Profit from commodity trading rose to $1.19 billion from Ebit of $1.12 billion a year earlier, Glencore said today in a statement. That contrasts with the 39 percent slump in the company’s overall adjusted net income to $2.04 billion.
Trading operations accounted for 37 percent of first-half Ebit at the Baar, Switzerland-based company, according to JPMorgan Cazenove analyst Dominic O’Kane. The world’s fourth-largest mining company was created in May, when Glencore International Plc completed the $29 billion all-share takeover of Xstrata Plc, adding coal, nickel, zinc and copper output to a global commodities trading network
The results from Glencore’s marketing operations were “solid,” even after lower-than-expected earnings from the agricultural product trading division, O’Kane said in a note to clients.

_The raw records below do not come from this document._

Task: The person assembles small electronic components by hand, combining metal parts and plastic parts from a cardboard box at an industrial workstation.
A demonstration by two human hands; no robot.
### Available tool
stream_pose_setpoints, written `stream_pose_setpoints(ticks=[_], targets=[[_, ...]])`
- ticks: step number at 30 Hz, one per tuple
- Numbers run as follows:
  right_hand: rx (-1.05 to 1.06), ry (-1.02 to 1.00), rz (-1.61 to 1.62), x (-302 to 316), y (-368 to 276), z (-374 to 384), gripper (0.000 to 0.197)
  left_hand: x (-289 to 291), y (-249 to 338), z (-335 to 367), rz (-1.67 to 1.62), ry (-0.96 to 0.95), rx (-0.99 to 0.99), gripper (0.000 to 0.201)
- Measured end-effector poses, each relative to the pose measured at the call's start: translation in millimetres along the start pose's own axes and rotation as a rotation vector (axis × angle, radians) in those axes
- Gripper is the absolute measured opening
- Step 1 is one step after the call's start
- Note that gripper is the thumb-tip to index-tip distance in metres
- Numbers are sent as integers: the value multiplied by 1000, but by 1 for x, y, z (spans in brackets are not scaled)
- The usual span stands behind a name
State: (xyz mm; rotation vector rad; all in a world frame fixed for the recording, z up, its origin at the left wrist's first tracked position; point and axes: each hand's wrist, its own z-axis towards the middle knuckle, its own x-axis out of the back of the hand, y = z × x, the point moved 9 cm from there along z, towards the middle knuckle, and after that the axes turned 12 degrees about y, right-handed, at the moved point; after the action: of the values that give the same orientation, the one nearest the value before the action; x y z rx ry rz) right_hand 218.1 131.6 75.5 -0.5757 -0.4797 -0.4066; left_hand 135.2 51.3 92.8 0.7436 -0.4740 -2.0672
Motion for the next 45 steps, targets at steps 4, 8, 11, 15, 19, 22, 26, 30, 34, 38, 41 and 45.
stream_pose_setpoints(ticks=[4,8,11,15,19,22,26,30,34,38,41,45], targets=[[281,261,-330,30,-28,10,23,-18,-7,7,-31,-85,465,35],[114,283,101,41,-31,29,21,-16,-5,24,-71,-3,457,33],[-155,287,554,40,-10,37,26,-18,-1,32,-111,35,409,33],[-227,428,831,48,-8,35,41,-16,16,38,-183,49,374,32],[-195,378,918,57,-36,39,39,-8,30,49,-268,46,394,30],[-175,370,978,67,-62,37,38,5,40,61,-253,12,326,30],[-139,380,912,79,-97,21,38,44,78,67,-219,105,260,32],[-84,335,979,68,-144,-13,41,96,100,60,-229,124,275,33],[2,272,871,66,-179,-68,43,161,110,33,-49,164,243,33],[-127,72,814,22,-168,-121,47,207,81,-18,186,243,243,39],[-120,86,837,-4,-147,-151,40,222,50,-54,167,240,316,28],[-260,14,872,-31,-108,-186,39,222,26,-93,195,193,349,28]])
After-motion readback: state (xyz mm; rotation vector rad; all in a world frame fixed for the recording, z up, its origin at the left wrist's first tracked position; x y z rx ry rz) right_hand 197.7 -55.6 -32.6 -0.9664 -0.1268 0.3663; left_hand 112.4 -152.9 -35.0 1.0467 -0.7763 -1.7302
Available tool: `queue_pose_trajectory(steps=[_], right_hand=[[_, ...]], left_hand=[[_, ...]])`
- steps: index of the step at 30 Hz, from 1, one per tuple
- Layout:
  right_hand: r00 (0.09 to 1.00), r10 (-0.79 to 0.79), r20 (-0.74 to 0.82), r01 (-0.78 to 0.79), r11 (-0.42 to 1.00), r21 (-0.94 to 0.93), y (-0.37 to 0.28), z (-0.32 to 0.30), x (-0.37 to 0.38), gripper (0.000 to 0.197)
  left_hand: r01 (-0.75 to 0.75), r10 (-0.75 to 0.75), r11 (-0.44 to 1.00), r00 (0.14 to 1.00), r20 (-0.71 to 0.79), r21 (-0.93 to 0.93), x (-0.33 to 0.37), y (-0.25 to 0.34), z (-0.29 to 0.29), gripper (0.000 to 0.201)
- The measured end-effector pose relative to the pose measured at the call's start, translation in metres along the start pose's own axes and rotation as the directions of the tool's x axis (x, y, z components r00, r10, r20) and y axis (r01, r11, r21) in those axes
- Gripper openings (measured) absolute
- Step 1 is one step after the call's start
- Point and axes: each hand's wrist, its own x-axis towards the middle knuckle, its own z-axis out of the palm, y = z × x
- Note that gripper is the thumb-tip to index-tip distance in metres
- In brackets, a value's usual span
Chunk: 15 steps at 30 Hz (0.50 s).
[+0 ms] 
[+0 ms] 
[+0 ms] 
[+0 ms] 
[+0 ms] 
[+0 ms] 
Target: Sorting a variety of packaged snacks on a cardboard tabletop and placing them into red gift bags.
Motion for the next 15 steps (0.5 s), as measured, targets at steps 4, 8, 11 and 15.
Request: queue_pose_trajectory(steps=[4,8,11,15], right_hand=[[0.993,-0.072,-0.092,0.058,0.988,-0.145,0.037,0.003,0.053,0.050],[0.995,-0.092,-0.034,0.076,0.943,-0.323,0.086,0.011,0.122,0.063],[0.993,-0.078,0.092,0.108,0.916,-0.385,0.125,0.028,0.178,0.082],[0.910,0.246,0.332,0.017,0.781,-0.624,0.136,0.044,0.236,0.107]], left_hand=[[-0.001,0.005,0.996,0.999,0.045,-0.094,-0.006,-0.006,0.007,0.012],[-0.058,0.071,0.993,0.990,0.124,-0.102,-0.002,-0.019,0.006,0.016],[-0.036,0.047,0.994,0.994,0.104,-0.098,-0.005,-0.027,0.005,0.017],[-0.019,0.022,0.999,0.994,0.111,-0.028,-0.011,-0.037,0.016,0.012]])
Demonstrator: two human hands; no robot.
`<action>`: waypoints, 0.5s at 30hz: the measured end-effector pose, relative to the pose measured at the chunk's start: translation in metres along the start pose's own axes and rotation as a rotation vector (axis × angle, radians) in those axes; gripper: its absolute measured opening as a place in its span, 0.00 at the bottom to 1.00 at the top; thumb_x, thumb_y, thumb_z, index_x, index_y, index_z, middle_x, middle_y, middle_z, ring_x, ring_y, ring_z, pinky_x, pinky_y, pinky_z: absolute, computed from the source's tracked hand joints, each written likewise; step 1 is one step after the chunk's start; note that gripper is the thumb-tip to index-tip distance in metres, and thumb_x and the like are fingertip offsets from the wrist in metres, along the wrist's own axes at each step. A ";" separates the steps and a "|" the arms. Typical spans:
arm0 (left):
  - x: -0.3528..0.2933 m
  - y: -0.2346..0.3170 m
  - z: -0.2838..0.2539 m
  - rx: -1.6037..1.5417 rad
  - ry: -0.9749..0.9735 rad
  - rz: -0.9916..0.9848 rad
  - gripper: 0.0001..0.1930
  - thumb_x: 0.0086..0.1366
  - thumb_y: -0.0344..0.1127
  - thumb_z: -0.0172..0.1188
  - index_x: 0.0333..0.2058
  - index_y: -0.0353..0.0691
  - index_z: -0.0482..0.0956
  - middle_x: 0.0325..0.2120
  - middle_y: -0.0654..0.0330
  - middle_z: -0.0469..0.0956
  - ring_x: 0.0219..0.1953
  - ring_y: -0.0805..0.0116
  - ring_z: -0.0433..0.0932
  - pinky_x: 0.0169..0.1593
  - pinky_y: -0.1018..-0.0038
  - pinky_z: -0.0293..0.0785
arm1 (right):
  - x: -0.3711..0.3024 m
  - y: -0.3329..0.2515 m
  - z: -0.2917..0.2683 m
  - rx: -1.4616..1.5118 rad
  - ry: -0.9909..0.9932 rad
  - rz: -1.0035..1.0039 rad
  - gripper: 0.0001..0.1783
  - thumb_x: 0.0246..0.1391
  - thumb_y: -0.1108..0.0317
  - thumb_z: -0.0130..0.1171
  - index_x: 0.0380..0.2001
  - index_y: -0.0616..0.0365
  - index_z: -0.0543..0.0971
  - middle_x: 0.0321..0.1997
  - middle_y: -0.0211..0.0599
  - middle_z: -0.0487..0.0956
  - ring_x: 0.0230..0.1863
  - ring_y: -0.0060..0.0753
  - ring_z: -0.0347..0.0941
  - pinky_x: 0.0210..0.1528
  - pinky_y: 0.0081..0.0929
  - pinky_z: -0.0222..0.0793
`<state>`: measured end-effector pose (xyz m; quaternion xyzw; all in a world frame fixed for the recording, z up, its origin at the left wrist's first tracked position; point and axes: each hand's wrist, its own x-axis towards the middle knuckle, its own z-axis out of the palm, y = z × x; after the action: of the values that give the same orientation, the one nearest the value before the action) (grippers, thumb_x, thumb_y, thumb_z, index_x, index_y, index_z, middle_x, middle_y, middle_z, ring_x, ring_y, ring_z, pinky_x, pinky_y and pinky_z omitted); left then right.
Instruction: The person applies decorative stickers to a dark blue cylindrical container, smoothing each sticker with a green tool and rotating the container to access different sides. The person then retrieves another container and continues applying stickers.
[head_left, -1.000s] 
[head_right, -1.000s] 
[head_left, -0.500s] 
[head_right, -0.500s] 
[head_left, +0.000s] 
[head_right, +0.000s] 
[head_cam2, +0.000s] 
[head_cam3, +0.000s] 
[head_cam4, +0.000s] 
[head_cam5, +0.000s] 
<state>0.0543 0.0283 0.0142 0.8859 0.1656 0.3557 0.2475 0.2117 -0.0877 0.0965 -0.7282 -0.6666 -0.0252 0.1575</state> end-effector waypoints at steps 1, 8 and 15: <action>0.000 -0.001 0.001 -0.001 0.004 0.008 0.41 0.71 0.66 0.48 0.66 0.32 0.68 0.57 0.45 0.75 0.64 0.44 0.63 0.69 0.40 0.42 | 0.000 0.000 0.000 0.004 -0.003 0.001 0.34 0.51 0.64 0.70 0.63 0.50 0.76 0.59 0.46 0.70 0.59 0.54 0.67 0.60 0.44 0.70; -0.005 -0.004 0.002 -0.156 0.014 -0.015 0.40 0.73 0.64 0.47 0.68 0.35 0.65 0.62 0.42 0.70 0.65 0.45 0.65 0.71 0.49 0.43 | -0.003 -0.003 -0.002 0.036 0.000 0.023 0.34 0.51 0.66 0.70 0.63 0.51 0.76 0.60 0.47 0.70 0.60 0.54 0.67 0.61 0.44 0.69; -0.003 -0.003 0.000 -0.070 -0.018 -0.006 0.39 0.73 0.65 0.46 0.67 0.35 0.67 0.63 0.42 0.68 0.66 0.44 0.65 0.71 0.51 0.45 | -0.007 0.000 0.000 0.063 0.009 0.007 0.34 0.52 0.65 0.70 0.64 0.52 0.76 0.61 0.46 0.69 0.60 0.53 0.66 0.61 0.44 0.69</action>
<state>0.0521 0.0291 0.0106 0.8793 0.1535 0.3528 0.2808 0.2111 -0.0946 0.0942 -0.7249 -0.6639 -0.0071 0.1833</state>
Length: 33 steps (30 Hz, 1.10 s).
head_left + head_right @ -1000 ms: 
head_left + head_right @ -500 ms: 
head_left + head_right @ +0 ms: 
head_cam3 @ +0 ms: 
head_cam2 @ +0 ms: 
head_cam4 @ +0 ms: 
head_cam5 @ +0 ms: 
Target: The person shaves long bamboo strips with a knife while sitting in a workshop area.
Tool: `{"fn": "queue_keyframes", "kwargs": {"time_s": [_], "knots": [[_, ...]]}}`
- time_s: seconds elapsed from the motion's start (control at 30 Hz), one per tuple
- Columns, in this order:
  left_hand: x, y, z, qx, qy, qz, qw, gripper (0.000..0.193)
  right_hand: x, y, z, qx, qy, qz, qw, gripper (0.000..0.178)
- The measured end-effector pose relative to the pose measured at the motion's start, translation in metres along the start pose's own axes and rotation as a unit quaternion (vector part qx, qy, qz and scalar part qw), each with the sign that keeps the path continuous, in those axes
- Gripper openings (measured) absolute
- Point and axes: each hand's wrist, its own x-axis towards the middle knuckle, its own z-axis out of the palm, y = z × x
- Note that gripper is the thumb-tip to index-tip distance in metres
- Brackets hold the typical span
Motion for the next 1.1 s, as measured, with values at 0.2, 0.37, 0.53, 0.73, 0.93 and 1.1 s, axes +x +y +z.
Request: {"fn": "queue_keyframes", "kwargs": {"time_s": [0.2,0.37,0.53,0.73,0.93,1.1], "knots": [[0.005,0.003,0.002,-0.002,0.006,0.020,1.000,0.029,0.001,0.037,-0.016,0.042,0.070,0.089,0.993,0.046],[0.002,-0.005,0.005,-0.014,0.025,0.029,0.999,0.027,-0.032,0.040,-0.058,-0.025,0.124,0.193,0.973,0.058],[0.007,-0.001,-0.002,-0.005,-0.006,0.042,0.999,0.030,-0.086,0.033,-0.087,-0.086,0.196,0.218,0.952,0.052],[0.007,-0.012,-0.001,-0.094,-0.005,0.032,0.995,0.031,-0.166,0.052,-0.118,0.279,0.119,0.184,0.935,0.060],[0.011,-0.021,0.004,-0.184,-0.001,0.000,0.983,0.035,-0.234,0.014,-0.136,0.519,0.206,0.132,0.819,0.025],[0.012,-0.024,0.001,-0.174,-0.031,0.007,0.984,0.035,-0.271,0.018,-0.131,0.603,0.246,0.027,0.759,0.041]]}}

Marketing activities, where traders buy and sell physical commodities hoping to exploit price differences between geographical markets and products, help Glencore counter the impact of lower prices for output from its mines and plants.
“The marketing division can be anti-cyclical and even with commodity prices falling as they have during the first half of the year, the marketing division performed well,” Chief Executive Officer Ivan Glasenberg said on a conference call today with investors.
First-half adjusted Ebit from the trading of energy products, which include coal, crude oil and oil products, climbed 43 percent from a year earlier to $501 million, Glencore said. Energy trading margins improved to 0.8 percent from 0.6 percent.
“Even with falling coal prices, the marketing part of the business did very well,” said Glasenberg.
Metals and minerals marketing Ebit increased by 3 percent to $711 million. Glencore said trading in all of its metals divisions contributed to the results. Copper trading volumes were flat at 1.3 million metric tons, zinc rose 15 percent to 1.5 million tons and iron ore jumped 54 percent to 12.8 million tons.
Agricultural products trading Ebit, including oilseeds, cotton and wheat, plunged 87 percent to $15 million. The “disappointing” results were caused by 2012 crop reductions in Australia as well as a lack of price volatility that limited opportunities for arbitrage, Glencore said.
Markets will be “well supplied,” this year, Chris Mahoney, Glencore’s head of agriculture, told investors on the conference call. He forecast “good underlying demand” for oils and oilseeds.
The U.S. Commodity Futures Trading Commission requested documents relating to warehouses for aluminum and other metals from Glencore, Goldman Sachs Group Inc. and JPMorgan Chase & Co. (JPM), Bloomberg News reported Aug. 13, citing people with knowledge of the probe.
Glencore warehousing unit Pacorini is a “small part of the business,” and an insignificant contributor to earnings, Glasenberg said on the call. He declined to comment on any possible regulatory probes into the warehousing operations.
Peter Grauer, the chairman of Bloomberg LP, the parent of Bloomberg News, is a non-executive director of Glencore Xstrata.